▸ Exercise: Go through the records and set each one down exactly, skipping any picture.

··· Data shown

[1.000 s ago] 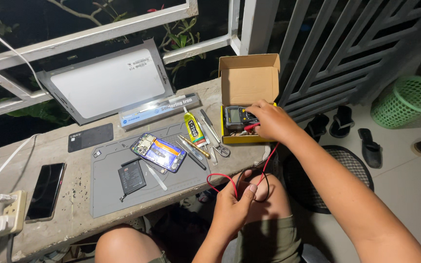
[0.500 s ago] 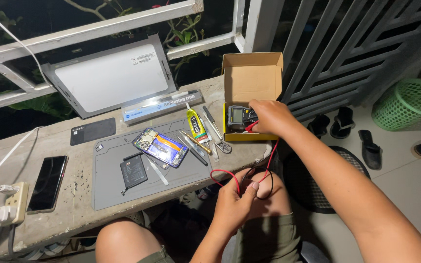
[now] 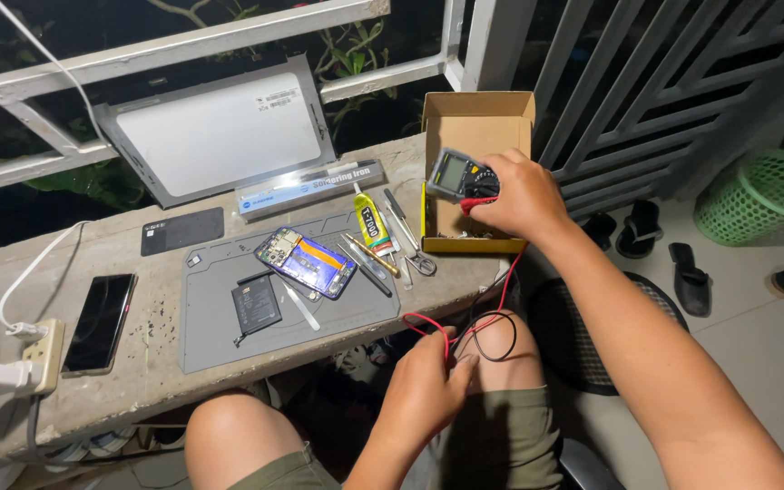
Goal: The person takes a multimeter and its probes out of a box, connects the probes to the multimeter, and uses them to touch contact points on a phone battery while observing the multimeter screen.
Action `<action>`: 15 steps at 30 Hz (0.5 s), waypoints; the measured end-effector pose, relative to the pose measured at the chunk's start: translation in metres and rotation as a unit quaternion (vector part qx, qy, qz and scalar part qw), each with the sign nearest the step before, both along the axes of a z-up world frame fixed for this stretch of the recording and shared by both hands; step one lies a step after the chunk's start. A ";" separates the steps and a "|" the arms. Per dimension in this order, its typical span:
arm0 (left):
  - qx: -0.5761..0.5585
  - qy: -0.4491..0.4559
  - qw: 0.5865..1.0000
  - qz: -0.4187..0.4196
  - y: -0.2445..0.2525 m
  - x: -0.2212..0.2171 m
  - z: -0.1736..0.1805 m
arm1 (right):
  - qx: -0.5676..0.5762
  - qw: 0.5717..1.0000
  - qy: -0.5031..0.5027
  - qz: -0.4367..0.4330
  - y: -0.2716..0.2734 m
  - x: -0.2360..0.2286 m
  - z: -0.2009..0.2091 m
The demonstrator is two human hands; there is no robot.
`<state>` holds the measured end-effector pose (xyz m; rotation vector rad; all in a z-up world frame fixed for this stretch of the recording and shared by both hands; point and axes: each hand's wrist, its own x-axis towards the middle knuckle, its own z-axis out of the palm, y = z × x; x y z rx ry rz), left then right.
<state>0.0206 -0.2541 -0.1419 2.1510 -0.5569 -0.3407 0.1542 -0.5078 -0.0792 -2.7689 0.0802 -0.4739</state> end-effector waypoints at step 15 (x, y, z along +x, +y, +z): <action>0.011 -0.163 0.981 0.107 0.068 -0.049 -0.005 | 0.076 0.995 -0.008 -0.061 0.040 -0.042 0.016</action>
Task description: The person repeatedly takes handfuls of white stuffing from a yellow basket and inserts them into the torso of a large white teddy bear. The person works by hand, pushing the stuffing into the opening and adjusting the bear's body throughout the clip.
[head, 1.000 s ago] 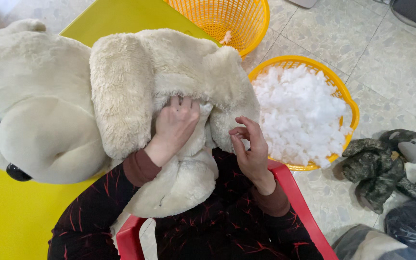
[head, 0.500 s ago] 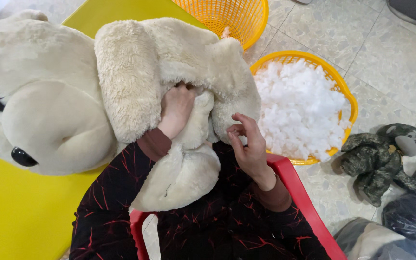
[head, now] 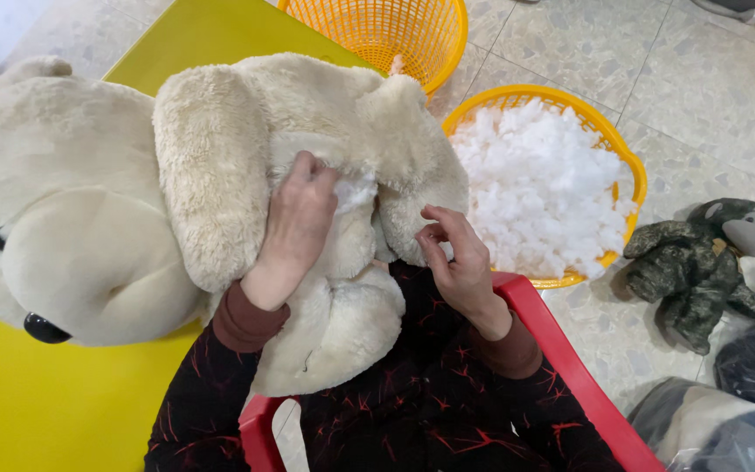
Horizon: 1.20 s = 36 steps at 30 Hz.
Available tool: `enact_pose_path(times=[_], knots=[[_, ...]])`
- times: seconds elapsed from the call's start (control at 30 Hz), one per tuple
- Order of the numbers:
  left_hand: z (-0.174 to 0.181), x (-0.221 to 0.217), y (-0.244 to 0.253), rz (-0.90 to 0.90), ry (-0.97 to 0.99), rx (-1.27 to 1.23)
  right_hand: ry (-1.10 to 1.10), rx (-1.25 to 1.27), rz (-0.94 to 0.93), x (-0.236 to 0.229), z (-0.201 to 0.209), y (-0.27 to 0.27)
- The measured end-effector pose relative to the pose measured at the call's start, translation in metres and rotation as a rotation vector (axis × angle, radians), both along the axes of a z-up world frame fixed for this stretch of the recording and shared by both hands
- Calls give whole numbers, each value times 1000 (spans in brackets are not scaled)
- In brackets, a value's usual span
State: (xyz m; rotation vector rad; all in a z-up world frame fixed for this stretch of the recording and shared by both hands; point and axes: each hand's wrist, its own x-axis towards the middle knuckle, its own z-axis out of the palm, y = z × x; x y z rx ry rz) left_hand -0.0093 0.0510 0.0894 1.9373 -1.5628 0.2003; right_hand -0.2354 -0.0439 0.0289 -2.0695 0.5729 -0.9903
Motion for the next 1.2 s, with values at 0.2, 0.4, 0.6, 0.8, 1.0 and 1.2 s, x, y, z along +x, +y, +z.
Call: enact_pose_path(times=[0.2,0.4,0.6,0.8,1.0,1.2], knots=[[22,-2,7,59,437,-152,-9,55,-16,-11,6,-10],[33,-8,-1,78,1006,-506,-63,73,-63,-32,13,-27],[47,-21,-6,-169,1451,-837,-146,238,7,-43,17,-31],[5,-120,-68,-494,1851,-849,-601,831,413,-49,19,-36],[-59,-207,-118,-569,1442,-358,-241,544,-187,-91,-10,-75],[-120,-227,-174,-514,1532,2,-96,536,-357,-202,-52,-142]])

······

▸ Exercise response:
[1.000 s ago] 
[0.500 s ago] 
[now] 
Goal: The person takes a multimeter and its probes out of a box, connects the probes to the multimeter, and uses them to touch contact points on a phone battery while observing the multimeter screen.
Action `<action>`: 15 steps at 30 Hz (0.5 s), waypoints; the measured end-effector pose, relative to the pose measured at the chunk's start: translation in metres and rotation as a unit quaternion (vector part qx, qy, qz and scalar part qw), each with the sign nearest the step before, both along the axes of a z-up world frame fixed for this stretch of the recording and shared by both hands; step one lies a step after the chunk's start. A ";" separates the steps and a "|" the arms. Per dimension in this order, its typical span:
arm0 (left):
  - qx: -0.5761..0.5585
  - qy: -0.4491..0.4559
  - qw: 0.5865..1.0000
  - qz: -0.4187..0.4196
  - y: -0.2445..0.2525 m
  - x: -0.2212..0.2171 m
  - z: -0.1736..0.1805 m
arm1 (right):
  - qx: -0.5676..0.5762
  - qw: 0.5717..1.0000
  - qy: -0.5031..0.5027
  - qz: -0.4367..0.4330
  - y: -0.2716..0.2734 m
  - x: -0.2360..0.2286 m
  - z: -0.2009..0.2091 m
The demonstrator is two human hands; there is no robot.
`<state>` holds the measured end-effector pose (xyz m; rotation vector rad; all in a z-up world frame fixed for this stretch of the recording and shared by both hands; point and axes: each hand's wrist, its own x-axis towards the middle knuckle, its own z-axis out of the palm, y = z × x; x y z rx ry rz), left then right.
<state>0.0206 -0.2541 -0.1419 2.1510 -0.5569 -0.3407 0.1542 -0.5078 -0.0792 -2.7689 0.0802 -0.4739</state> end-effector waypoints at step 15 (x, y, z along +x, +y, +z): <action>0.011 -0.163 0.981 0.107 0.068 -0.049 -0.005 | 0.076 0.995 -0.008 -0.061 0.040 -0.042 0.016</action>
Task description: The person repeatedly takes handfuls of white stuffing from a yellow basket and inserts them into the torso of a large white teddy bear. The person works by hand, pushing the stuffing into the opening and adjusting the bear's body throughout the clip.
[head, 1.000 s ago] 
[head, 0.500 s ago] 
[head, now] 
Horizon: 1.20 s = 36 steps at 30 Hz.
Available tool: `enact_pose_path(times=[_], knots=[[_, ...]])`
- times: seconds elapsed from the call's start (control at 30 Hz), one per tuple
- Order of the numbers:
  left_hand: z (-0.174 to 0.181), x (-0.221 to 0.217), y (-0.244 to 0.253), rz (-0.90 to 0.90), ry (-0.97 to 0.99), rx (-1.27 to 1.23)
  right_hand: ry (-1.10 to 1.10), rx (-1.25 to 1.27), rz (-0.94 to 0.93), x (-0.236 to 0.229), z (-0.201 to 0.209), y (-0.27 to 0.27)
- The measured end-effector pose relative to the pose measured at the call's start, translation in metres and rotation as a rotation vector (axis × angle, radians), both along the axes of a z-up world frame fixed for this stretch of the recording and shared by both hands
- Calls give whole numbers, each value times 1000 (spans in brackets are not scaled)
- In brackets, a value's usual span
State: (xyz m; rotation vector rad; all in a z-up world frame fixed for this stretch of the recording and shared by both hands; point and axes: each hand's wrist, its own x-axis towards the middle knuckle, its own z-axis out of the palm, y = z × x; x y z rx ry rz) left_hand -0.0093 0.0510 0.0894 1.9373 -1.5628 0.2003; right_hand -0.2354 -0.0439 0.0289 -2.0695 0.5729 -0.9903
Motion for the next 1.2 s, with values at 0.2, 0.4, 0.6, 0.8, 1.0 and 1.2 s, x, y, z along +x, +y, +z.
Call: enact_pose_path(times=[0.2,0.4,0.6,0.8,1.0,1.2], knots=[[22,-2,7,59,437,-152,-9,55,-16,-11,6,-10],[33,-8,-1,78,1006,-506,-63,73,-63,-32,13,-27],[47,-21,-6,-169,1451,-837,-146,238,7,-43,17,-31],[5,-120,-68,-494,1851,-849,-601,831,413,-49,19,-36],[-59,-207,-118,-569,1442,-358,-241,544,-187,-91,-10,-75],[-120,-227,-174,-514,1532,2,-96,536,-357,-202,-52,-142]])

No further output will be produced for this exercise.